#### [Work instructions]
Return only those lines of the listing in which "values" appears.

·····

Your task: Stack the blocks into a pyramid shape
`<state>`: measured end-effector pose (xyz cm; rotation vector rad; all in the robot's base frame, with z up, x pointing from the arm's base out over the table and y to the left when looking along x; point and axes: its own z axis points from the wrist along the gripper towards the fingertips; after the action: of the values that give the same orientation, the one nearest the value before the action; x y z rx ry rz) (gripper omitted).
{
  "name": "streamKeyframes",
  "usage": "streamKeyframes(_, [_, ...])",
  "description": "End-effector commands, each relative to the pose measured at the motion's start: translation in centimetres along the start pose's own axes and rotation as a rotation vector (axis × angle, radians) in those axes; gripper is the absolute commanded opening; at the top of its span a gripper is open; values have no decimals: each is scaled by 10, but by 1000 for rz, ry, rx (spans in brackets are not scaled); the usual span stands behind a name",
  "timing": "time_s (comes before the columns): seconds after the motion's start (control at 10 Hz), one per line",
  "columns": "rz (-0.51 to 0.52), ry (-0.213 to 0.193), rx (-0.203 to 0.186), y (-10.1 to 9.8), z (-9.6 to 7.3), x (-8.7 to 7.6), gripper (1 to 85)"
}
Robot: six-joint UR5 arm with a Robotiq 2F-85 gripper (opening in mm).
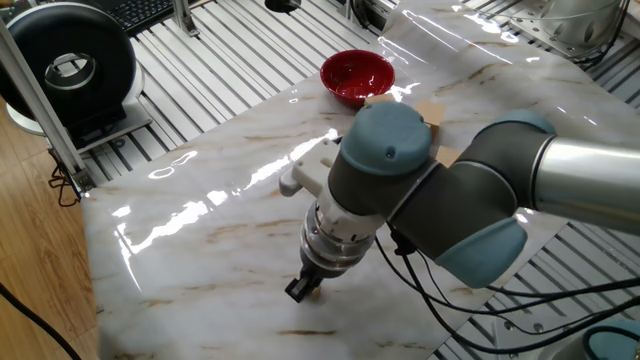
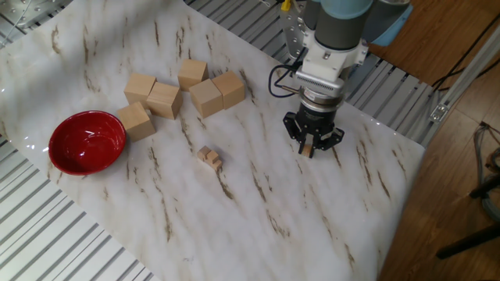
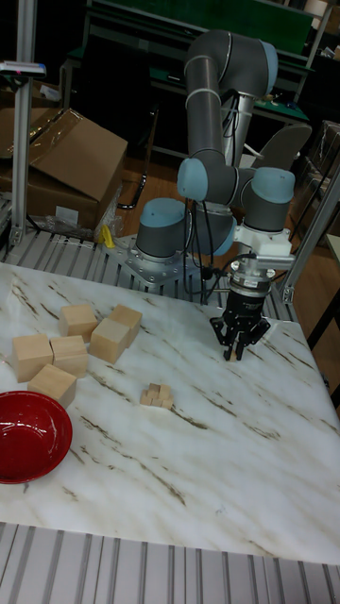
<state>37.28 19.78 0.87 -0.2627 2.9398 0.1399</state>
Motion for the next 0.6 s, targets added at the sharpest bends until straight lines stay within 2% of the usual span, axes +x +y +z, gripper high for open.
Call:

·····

#### [Response area]
`<state>`: measured end-effector pose (xyz cm; rotation vector rad; all in the robot's base frame, with z up, x pointing from the arm's base out over the table and y to the left when looking along x; point and axes: its own z axis points from the wrist along the gripper towards the fingertips; after the action: of the values that give the same orientation, the one nearest the value before the action; x y z rx ry rz) (gripper omitted).
  "description": "End-effector commands, each relative to the pose measured at the motion's start: translation in centimetres along the start pose's own axes and rotation as a rotation vector (axis × angle, radians) in those axes; gripper is the absolute commanded opening; at the top of its span a gripper is open; values have no decimals: each is scaled by 10, but by 1000 for rz, ry, rx (spans in brackets are not scaled); the usual span stands behind a name",

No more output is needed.